WHAT YOU WILL DO:
Return all of the lines below exactly as they are.
######
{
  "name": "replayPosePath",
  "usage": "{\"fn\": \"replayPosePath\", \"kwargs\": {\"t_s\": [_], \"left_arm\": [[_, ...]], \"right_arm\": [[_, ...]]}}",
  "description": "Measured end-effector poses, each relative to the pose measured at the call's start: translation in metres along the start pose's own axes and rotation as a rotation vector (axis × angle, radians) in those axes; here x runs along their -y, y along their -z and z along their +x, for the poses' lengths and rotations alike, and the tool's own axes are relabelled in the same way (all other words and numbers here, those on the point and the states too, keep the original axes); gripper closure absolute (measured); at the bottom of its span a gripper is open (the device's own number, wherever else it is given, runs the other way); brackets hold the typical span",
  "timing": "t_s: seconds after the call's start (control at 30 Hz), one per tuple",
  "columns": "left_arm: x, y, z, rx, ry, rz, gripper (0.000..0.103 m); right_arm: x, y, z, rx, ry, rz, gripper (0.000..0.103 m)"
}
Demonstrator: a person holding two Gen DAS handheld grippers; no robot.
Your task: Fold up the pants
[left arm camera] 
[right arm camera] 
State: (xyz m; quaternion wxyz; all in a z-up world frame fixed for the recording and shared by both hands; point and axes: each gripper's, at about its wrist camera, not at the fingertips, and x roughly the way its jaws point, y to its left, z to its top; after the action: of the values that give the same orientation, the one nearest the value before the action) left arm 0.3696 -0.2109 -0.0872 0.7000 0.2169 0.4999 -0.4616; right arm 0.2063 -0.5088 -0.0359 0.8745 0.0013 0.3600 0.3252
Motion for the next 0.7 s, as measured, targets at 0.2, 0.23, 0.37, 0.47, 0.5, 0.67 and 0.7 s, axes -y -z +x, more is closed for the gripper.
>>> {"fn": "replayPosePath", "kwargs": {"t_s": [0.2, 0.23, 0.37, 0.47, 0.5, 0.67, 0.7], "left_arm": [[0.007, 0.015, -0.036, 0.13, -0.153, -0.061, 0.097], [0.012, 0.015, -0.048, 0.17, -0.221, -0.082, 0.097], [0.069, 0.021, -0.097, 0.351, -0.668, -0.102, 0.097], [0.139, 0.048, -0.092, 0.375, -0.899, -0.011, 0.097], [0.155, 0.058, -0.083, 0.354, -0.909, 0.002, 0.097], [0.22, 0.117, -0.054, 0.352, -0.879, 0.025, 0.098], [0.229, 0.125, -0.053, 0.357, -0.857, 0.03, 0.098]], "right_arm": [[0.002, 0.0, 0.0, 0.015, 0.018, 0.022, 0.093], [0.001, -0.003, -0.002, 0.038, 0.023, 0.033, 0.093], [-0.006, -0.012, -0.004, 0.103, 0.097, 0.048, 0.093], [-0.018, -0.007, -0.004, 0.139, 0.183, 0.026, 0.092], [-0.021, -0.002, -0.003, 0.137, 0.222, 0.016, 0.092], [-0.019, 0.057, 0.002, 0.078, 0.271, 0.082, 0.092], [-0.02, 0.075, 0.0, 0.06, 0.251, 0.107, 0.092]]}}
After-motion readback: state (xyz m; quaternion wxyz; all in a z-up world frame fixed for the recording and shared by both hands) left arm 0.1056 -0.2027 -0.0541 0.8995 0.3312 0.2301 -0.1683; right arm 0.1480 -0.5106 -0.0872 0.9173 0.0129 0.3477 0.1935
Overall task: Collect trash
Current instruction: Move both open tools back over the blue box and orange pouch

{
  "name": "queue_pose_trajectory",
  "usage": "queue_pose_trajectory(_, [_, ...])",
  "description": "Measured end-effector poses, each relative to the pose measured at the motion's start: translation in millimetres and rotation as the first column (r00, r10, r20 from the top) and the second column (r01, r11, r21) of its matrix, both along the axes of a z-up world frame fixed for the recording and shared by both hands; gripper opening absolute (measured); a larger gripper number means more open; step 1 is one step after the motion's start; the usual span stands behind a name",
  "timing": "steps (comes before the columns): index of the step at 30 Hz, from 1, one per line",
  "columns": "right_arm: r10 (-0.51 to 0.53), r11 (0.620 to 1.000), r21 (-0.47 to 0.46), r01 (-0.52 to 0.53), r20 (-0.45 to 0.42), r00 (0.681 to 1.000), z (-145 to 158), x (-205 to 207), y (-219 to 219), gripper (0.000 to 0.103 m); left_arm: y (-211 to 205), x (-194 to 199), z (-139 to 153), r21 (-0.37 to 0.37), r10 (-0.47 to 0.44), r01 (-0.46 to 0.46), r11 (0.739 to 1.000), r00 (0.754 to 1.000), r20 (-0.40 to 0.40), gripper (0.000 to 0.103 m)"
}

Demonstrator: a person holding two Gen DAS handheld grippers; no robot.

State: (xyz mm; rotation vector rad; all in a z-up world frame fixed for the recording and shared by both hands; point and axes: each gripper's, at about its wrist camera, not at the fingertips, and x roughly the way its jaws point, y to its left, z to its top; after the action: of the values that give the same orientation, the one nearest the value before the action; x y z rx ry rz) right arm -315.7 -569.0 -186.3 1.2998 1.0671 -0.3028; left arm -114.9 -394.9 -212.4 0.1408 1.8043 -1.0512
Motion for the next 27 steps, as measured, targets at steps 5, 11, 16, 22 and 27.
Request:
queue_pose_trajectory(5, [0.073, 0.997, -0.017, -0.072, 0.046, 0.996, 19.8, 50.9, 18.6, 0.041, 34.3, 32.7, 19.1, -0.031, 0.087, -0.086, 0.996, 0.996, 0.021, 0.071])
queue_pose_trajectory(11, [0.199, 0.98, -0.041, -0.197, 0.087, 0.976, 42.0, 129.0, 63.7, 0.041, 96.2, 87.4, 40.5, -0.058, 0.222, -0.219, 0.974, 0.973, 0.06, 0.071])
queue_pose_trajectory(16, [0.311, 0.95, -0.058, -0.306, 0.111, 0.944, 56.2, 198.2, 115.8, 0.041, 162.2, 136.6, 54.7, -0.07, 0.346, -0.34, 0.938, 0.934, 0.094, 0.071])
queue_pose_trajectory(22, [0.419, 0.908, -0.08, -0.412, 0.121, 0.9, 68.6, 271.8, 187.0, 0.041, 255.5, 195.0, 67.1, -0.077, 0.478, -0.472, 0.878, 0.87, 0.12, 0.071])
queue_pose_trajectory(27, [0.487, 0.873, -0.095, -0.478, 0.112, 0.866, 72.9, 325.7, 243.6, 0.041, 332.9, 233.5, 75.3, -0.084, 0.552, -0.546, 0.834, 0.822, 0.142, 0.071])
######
ANSWER FOR THE TASK:
{
  "name": "replayPosePath",
  "usage": "{\"fn\": \"replayPosePath\", \"kwargs\": {\"t_s\": [_], \"left_arm\": [[_, ...]], \"right_arm\": [[_, ...]]}}",
  "description": "Measured end-effector poses, each relative to the pose measured at the call's start: translation in metres along the start pose's own axes and rotation as a rotation vector (axis × angle, radians) in those axes; here x runs along their -y, y along their -z and z along their +x, for the poses' lengths and rotations alike, and the tool's own axes are relabelled in the same way (all other words and numbers here, those on the point and the states too, keep the original axes); gripper closure absolute (measured); at the bottom of its span a gripper is open (the device's own number, wherever else it is given, runs the other way); brackets hold the typical span",
  "timing": "t_s: seconds after the call's start (control at 30 Hz), one per tuple",
  "columns": "left_arm: x, y, z, rx, ry, rz, gripper (0.000..0.103 m); right_arm: x, y, z, rx, ry, rz, gripper (0.000..0.103 m)"
}
Demonstrator: a person holding two Gen DAS handheld grippers; no robot.
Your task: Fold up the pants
[left arm camera] 
[right arm camera] 
State: (xyz m; quaternion wxyz; all in a z-up world frame fixed for the recording and shared by both hands; point and axes: each gripper's, at about its wrist camera, not at the fingertips, and x roughly the way its jaws point, y to its left, z to its top; after the action: of the values that give the same orientation, the one nearest the value before the action) left arm 0.3696 -0.2109 -0.0872 0.7000 0.2169 0.4999 -0.4616; right arm 0.2063 -0.5088 -0.0359 0.8745 0.0013 0.3600 0.3252
Motion for the next 0.7 s, as measured, targets at 0.2, 0.23, 0.37, 0.47, 0.5, 0.67 and 0.7 s, axes -y -z +x, more is closed for the gripper.
>>> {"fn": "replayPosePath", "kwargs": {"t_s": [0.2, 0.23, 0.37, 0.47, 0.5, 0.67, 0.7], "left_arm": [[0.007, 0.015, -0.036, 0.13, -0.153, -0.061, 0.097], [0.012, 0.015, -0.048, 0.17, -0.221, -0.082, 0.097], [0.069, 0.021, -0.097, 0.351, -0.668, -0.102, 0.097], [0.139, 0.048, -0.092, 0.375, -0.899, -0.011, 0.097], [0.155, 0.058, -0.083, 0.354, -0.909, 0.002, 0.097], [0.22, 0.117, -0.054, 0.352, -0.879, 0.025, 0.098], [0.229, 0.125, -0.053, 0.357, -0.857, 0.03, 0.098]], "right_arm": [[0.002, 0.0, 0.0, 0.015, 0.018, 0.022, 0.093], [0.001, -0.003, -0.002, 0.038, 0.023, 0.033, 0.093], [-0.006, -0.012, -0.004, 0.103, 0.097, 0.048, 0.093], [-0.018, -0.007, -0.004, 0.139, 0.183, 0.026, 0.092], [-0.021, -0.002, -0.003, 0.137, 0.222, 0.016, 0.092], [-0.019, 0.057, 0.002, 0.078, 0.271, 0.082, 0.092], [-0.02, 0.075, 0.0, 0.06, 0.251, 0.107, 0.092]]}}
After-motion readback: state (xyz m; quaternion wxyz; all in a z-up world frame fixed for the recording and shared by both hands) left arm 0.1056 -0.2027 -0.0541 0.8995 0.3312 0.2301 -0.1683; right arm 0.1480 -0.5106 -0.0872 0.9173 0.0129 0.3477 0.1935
Overall task: Collect trash
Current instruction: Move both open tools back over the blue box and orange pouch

{
  "name": "queue_pose_trajectory",
  "usage": "queue_pose_trajectory(_, [_, ...])",
  "description": "Measured end-effector poses, each relative to the pose measured at the motion's start: translation in millimetres and rotation as the first column (r00, r10, r20 from the top) and the second column (r01, r11, r21) of its matrix, both along the axes of a z-up world frame fixed for the recording and shared by both hands; gripper opening absolute (measured); a larger gripper number means more open; step 1 is one step after the motion's start; the usual span stands behind a name",
  "timing": "steps (comes before the columns): index of the step at 30 Hz, from 1, one per line",
  "columns": "right_arm: r10 (-0.51 to 0.53), r11 (0.620 to 1.000), r21 (-0.47 to 0.46), r01 (-0.52 to 0.53), r20 (-0.45 to 0.42), r00 (0.681 to 1.000), z (-145 to 158), x (-205 to 207), y (-219 to 219), gripper (0.000 to 0.103 m); left_arm: y (-211 to 205), x (-194 to 199), z (-139 to 153), r21 (-0.37 to 0.37), r10 (-0.47 to 0.44), r01 (-0.46 to 0.46), r11 (0.739 to 1.000), r00 (0.754 to 1.000), r20 (-0.40 to 0.40), gripper (0.000 to 0.103 m)"
}

Demonstrator: a person holding two Gen DAS handheld grippers; no robot.

State: (xyz mm; rotation vector rad; all in a z-up world frame fixed for the recording and shared by both hands; point and axes: each gripper's, at about its wrist camera, not at the fingertips, and x roughly the way its jaws point, y to its left, z to its top; after the action: of the values that give the same orientation, the one nearest the value before the action; x y z rx ry rz) right arm -315.7 -569.0 -186.3 1.2998 1.0671 -0.3028; left arm -114.9 -394.9 -212.4 0.1408 1.8043 -1.0512
Motion for the next 27 steps, as measured, targets at steps 5, 11, 16, 22 and 27.
Request:
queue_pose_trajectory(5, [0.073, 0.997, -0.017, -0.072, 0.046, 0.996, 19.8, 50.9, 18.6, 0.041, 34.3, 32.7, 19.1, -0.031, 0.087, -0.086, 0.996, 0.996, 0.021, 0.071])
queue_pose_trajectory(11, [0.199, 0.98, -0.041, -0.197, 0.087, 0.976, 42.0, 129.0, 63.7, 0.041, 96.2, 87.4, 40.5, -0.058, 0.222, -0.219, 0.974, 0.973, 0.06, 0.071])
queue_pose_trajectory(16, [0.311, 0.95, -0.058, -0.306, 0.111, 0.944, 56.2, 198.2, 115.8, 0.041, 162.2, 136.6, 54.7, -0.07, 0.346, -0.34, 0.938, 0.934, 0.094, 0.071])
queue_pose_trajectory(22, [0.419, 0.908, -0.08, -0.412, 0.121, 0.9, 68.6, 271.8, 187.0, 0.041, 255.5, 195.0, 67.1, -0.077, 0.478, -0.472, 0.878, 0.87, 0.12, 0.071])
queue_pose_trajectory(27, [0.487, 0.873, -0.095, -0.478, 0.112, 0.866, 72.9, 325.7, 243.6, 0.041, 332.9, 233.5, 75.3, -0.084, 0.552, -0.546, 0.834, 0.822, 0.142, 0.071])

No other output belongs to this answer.